Fig. 1. Increased mitochondrial length is associated with low metastatic potential in breast cancer cells.

(A and B) Representative images (A, scale bars, 5 μm) and quantification of mitochondrial length (B) in Tom 20–stained 67NR, 4T07, 66cl4, and 4T1 breast cancer cells. In (B), each data point represents an individual cell (n = 34 to 81 per group). ****P < 0.0001 by Welch’s analysis of variance (ANOVA) and Dunnett’s T3 post-hoc test. (C) Schematic representation of the 4T1 KO cell lines generated for this study. Two independent clones (#1 and #2) were derived from each individual KO cell population (Drp1, Fis1, and Mff). (D) Schematic representation of mitochondrial fission highlighting the mitochondrial fission proteins Drp1, Fis1, and Mff. (E) Validation of KO cell lines by immunoblot. Representative images of three independent experiments. Actin or Vinculin served as loading controls. (F and G) Representative images (F, scale bars, 5 μm) and quantification of mitochondrial length (G) in Tom 20–stained parental, Drp1 KO, Fis1 KO, and Mff KO 4T1 breast cancer cells.

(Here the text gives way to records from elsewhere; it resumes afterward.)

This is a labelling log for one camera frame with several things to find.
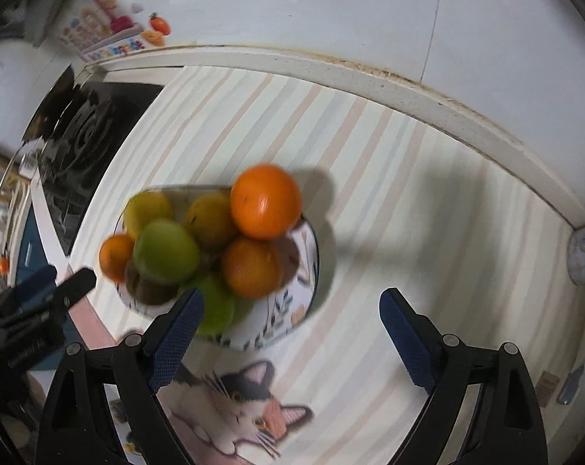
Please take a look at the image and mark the brown pear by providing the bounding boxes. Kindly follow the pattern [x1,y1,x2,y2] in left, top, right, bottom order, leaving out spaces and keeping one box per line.
[123,258,180,307]

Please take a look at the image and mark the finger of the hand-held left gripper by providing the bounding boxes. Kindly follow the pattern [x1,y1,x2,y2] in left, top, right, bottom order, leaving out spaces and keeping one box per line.
[40,267,98,310]
[7,265,59,313]

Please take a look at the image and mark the yellow citrus fruit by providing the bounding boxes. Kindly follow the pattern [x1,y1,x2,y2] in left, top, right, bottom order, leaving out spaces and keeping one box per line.
[122,191,175,241]
[183,192,240,253]

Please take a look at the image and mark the small blue grey packet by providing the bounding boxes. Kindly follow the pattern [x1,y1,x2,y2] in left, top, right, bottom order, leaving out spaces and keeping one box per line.
[556,363,585,406]

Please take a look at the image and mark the colourful wall sticker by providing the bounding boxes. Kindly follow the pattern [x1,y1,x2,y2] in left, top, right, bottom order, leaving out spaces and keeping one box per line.
[57,0,170,64]

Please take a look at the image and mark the green apple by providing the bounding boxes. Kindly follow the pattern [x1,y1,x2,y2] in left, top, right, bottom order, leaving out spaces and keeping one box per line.
[179,274,238,338]
[132,218,201,285]

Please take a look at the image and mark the small brown tag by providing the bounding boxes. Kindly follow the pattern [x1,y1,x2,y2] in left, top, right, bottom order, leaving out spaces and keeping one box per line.
[535,370,560,408]

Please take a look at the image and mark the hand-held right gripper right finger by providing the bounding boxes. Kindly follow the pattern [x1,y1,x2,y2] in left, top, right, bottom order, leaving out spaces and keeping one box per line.
[379,288,550,465]

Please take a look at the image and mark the blue kitchen cabinets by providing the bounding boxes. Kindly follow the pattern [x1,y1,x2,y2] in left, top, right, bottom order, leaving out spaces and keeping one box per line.
[15,206,52,279]

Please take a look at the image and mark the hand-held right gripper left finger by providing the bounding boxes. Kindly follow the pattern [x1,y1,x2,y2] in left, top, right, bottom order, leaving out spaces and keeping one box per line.
[35,288,206,465]

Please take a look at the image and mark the oval floral ceramic plate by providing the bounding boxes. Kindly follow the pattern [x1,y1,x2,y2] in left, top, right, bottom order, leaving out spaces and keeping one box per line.
[113,184,321,350]

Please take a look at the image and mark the striped cat print mat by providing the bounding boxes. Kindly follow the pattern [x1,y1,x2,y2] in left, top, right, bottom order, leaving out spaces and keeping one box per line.
[69,65,585,465]

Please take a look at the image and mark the small orange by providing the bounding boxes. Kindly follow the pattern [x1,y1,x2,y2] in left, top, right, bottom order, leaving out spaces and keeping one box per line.
[99,234,136,282]

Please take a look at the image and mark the black gas stove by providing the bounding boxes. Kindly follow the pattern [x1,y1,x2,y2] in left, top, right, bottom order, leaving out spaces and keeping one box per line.
[24,64,165,258]

In (G), each data point represents an individual cell (n = 33 to 42 per group). ****P < 0.0001 by Welch’s ANOVA and Dunnett’s T3 post-hoc test. (H) Live cell counts of parental versus Drp1 KO, Fis1 KO, and Mff KO 4T1 breast cancer cells over the course of 5 days. Bar graphs depict live cell counts on day 5. Results represented as mean ± SEM of three independent experiments. ****P < 0.0001, ***P < 0.001, **P < 0.01 by one-way ANOVA and Dunnett’s post-hoc test. (I and J) Number of colonies (I) and representative images of colonies (J) observed in 4T1 parental versus Drp1 KO, Fis1 KO, and Mff KO clones after culture in ultralow attachment plates for 7 (I) and 14 (I and J) days. In (I), results are represented as mean ± SEM of five (7 days) or three (14 days) independent experiments. ****P < 0.0001 by two-way ANOVA and Dunnett’s post-hoc test. ns, nonsignificant.